▶

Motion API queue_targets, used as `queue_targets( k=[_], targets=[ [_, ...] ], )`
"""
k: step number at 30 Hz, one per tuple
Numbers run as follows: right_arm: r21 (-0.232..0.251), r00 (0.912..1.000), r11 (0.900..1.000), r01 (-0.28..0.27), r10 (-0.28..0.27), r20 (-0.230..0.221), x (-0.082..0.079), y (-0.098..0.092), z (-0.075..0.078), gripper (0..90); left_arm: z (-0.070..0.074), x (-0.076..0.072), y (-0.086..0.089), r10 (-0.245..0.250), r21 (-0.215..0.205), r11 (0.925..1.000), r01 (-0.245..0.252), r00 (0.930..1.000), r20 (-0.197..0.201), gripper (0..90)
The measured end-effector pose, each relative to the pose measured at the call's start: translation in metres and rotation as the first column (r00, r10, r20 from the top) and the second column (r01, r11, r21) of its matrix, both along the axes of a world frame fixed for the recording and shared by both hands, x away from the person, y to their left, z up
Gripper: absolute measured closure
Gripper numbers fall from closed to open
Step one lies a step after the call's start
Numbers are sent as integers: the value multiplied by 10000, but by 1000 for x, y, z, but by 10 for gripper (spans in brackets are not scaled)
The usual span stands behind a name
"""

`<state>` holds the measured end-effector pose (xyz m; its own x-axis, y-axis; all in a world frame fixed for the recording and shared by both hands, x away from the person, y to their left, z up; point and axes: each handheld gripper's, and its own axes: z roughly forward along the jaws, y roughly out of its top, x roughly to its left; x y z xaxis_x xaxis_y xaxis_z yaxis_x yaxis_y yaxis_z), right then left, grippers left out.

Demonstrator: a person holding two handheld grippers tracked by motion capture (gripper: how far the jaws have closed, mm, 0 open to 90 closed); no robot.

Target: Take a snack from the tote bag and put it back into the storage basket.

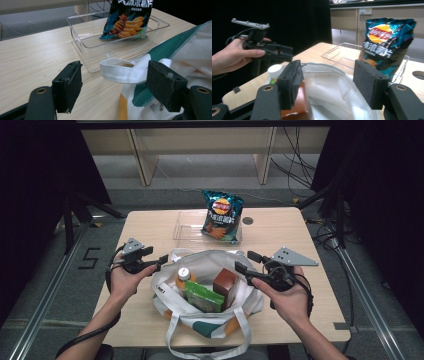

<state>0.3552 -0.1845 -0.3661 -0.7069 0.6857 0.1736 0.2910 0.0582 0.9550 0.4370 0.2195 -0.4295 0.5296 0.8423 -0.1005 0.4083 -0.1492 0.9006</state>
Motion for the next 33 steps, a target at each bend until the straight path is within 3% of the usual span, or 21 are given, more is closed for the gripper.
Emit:
queue_targets(
  k=[9,13,14,16,17,18,21,22,24,26,27,30,31,33],
  targets=[
    [105,9990,9990,-423,424,-116,-13,12,-5,385,1,-1,-1,-23,13,10000,23,10000,36,280],
    [-139,9979,9978,-649,649,-19,-15,16,-7,373,1,-1,0,-9,7,10000,9,10000,17,280],
    [-34,9972,9976,-685,684,-308,-17,19,-8,370,1,-1,0,-11,6,10000,11,10000,12,280],
    [-187,9963,9962,-856,854,-101,-16,21,-10,364,2,0,0,6,-19,10000,-6,10000,59,280],
    [-94,9964,9969,-787,783,-317,-18,22,-11,359,2,0,-1,1,-18,10000,-1,10000,54,280],
    [-183,9961,9959,-882,880,-93,-16,23,-12,352,2,-1,-1,-2,-18,10000,2,10000,48,280],
    [-208,9956,9956,-915,910,-240,-18,26,-14,341,2,-1,-1,-37,6,10000,37,10000,23,280],
    [-251,9953,9950,-965,965,-31,-17,26,-15,337,2,-1,-1,-31,8,10000,31,10000,22,280],
    [-213,9948,9950,-971,963,-343,-20,29,-17,331,1,-1,-1,-37,5,10000,37,10000,18,280],
    [-461,9935,9925,-1133,1128,-124,-19,30,-19,324,2,-1,-1,-36,5,10000,36,10000,17,280],
    [-435,9947,9943,-977,962,-364,-21,31,-19,317,2,-1,-1,-34,-5,10000,34,10000,13,280],
    [-538,9926,9912,-1212,1206,-153,-18,33,-22,310,1,-1,-1,-29,-6,10000,29,10000,12,279],
    [-524,9932,9929,-1068,1041,-520,-20,34,-22,308,1,-1,-1,-44,12,10000,44,10000,6,280],
    [-616,9925,9907,-1215,1205,-193,-18,34,-24,308,1,-1,-1,-53,4,10000,53,10000,2,280]
  ],
)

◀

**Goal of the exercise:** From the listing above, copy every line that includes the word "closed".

**Your solution:**
Gripper numbers fall from closed to open
Demonstrator: a person holding two handheld grippers tracked by motion capture (gripper: how far the jaws have closed, mm, 0 open to 90 closed); no robot.
Motion for the next 33 steps, a target at each bend until the straight path is within 3% of the usual span, or 21 are given, more is closed for the gripper.

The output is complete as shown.